La
sombra, niebla de oscuridad, se alargaba y contraía según el balanceo de la parpadeante
bombilla que colgaba del techo. Las duras y frías paredes se encontraban
desgastadas por los golpes y el tiempo, teñidas de manchas que en su día bien
pudieron ser más claras, y las cadenas, oxidadas pero todavía resistentes,
pendían de ellas en un silencio que jamás obtuvieron en su lejano pasado. Mas
un cuerpo, derrotado por el cansancio, aún se encontraba sujeto a un par de
ellas.
Unas
pupilas, que brillaban de vez en cuando según la luz acariciaba su desvaído
rostro, se encontraban clavadas en ese cuerpo lánguido repleto de cardenales
rojizos y azulados. El suspiro que soltaron los labios resecos
del dueño de esa mirada llenó la sala y los otros ojos allí presentes se
abrieron como pudieron, pero no se alzaron. El calzado resonó a cada paso y la
ropa crujió en cuanto las rodillas del único individuo vestido se doblaron para
agacharse. Su mano, enguantada pero de la misma blancura que su tez, sujetó con
los dedos la barbilla del encadenado y levantó su cabeza. Los labios del sujeto
temblaban, sus párpados luchaban contra el instinto de cerrarse y el
estremecimiento que recorría su cuerpo se debatía con éste mismo en un vano
intento de ser disimulado. El pavor era real.
Una
lengua, áspera como la de un felino, recorrió la mejilla mal cicatrizada del
aherrojado y una sonrisa se asomó por la comisura derecha de la boca dueña de
ese húmedo músculo. Se regocijaba ante el aún presente sabor metálico.

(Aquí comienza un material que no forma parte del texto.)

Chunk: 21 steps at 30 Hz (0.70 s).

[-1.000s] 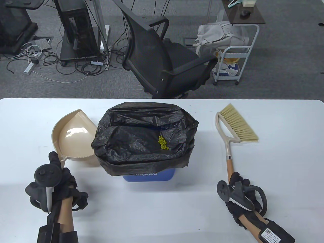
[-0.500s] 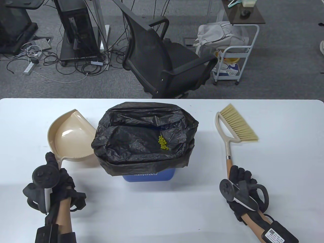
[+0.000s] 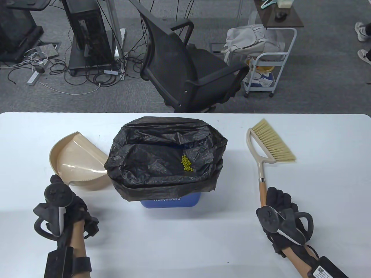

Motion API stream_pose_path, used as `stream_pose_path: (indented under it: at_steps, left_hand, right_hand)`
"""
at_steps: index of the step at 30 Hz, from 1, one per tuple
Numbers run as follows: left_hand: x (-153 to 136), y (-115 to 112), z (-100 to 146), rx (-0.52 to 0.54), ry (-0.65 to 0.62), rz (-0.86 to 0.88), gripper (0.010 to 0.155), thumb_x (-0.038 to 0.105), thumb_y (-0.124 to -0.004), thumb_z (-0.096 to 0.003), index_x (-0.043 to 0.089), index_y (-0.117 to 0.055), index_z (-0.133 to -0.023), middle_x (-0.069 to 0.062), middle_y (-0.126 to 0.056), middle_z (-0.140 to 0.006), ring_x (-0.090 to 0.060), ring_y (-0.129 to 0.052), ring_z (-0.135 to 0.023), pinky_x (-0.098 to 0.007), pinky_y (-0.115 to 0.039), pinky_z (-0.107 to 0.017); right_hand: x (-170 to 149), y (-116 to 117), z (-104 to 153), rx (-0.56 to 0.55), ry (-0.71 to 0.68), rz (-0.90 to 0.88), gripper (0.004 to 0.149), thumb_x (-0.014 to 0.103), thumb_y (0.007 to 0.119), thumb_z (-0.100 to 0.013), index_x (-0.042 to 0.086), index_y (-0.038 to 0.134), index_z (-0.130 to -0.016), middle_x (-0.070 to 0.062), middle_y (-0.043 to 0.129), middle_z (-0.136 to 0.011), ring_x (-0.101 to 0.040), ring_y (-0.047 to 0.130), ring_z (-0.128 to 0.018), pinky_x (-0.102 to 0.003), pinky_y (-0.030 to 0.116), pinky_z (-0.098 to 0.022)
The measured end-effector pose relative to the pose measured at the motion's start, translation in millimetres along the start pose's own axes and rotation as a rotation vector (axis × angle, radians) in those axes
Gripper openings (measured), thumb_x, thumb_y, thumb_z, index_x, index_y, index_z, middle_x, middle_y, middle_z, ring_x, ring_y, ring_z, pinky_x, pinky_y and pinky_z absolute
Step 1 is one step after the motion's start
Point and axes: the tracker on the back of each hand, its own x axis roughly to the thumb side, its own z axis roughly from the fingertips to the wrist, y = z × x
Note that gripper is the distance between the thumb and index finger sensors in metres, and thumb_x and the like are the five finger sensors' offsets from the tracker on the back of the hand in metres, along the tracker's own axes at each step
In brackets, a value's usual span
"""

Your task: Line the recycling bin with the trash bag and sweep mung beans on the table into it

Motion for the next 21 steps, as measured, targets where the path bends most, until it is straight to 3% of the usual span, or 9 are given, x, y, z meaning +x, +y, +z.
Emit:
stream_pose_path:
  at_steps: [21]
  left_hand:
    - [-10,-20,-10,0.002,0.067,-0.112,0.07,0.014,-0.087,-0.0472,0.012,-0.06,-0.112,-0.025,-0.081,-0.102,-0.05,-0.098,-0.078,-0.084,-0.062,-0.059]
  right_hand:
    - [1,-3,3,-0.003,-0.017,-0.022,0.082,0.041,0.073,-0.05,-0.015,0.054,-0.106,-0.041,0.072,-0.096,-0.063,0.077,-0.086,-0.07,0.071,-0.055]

Los
dedos de mármol palmearon dicha mejilla y su propietario hizo el ademán de
levantarse, pero no hubo tiempo suficiente para que el otro lo celebrase; sus
dientes se clavaron en su hombro.
Un
hilillo negruzco recorrió el torso del herido desnudo según la boca ajena succionaba
su jugo. Unos segundos de extraño placer invadía ambos cuerpos dentro de ese tétrico
ritual donde la víctima del sangrado jadeaba y ponía los ojos en blanco. Luego,
el bebedor se apartaba con furia y golpeaba el cuerpo de aquel que se
deleitaba. Puñetazos, punzadas de pie, incluso cabezazos si era necesario, y no
paraba hasta que sus guantes, en un principio impolutos, se teñían de color
carmesí.
La
sangre bebida por él era negra, sí, pero las heridas chorreaban rojo. Sólo con
el dolor, pese al llanto mezclado con la risa, se conseguía sonsacar la
verdadera vida de las almas y no únicamente la podredumbre líquida que las
inundaba. Por lo que más tarde, una vez calmado, cogía un hilo y una aguja al
rojo vivo y cosía las heridas producidas. No quería destruirla, al menos no
todavía, pues ese hecho era inevitable. En cuanto se acabase uno de los dos
néctares, aquel cuerpo consumido estallaría y sólo quedaría su sombra,
grisácea, impregnada en la pared. Descoloriéndose, poco a poco, según el tiempo
le sobreviniese. Y aquel, que en esos momentos se encontraba empapado de escarlata,
debería volver a la caza entre esos individuos que sólo notan su presencia como
un escalofrío hasta hallar a quien que pudiera verle y temiera su presencia.